PROBLEM DESCRIPTION
Below are lines of data; restate word for word those running from the line containing "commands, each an" to the line containing "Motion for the", inclusive, and no others.

▶

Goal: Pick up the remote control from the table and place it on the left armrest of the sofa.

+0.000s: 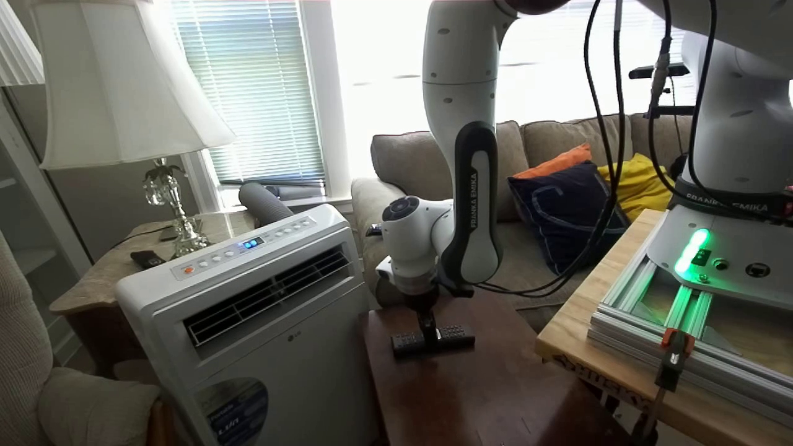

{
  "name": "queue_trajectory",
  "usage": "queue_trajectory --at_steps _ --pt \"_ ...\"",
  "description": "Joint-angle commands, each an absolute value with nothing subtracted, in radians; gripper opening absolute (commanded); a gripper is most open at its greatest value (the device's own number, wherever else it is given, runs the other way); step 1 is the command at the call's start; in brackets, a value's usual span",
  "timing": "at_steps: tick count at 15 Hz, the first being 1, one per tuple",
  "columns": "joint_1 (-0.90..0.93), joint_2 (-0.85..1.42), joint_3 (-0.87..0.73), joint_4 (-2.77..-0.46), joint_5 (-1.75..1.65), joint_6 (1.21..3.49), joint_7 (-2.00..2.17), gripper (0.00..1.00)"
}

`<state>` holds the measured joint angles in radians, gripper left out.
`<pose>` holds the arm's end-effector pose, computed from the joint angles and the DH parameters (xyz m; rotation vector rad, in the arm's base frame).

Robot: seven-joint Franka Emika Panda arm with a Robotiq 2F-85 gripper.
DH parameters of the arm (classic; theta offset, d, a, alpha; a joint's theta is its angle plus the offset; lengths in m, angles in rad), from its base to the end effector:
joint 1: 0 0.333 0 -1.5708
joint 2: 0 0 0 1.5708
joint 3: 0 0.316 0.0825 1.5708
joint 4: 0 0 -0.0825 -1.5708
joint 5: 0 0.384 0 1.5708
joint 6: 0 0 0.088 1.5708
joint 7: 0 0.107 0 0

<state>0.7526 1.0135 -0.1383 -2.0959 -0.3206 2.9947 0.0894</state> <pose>0.3887 0.2825 -0.0653 2.6613 1.2911 -0.0948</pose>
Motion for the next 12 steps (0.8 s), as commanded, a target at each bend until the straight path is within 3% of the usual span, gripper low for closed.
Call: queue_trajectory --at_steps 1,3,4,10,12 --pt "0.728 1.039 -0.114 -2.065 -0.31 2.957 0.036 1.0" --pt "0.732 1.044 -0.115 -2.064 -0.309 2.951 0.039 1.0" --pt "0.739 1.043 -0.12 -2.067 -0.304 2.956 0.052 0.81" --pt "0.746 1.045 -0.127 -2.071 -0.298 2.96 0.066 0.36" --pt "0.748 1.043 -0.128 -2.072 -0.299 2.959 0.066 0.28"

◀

EXERCISE ANSWER
  "description": "Joint-angle commands, each an absolute value with nothing subtracted, in radians; gripper opening absolute (commanded); a gripper is most open at its greatest value (the device's own number, wherever else it is given, runs the other way); step 1 is the command at the call's start; in brackets, a value's usual span",
  "timing": "at_steps: tick count at 15 Hz, the first being 1, one per tuple",
  "columns": "joint_1 (-0.90..0.93), joint_2 (-0.85..1.42), joint_3 (-0.87..0.73), joint_4 (-2.77..-0.46), joint_5 (-1.75..1.65), joint_6 (1.21..3.49), joint_7 (-2.00..2.17), gripper (0.00..1.00)"
}

`<state>` holds the measured joint angles in radians, gripper left out.
`<pose>` holds the arm's end-effector pose, computed from the joint angles and the DH parameters (xyz m; rotation vector rad, in the arm's base frame).

Robot: seven-joint Franka Emika Panda arm with a Robotiq 2F-85 gripper.
DH parameters of the arm (classic; theta offset, d, a, alpha; a joint's theta is its angle plus the offset; lengths in m, angles in rad), from its base to the end effector:
joint 1: 0 0.333 0 -1.5708
joint 2: 0 0 0 1.5708
joint 3: 0 0.316 0.0825 1.5708
joint 4: 0 0 -0.0825 -1.5708
joint 5: 0 0.384 0 1.5708
joint 6: 0 0 0.088 1.5708
joint 7: 0 0.107 0 0

<state>0.7526 1.0135 -0.1383 -2.0959 -0.3206 2.9947 0.0894</state> <pose>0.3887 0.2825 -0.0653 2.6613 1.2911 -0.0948</pose>
Motion for the next 12 steps (0.8 s), as commanded, a target at each bend until the straight path is within 3% of the usual span, gripper low for closed.

No further answer is needed.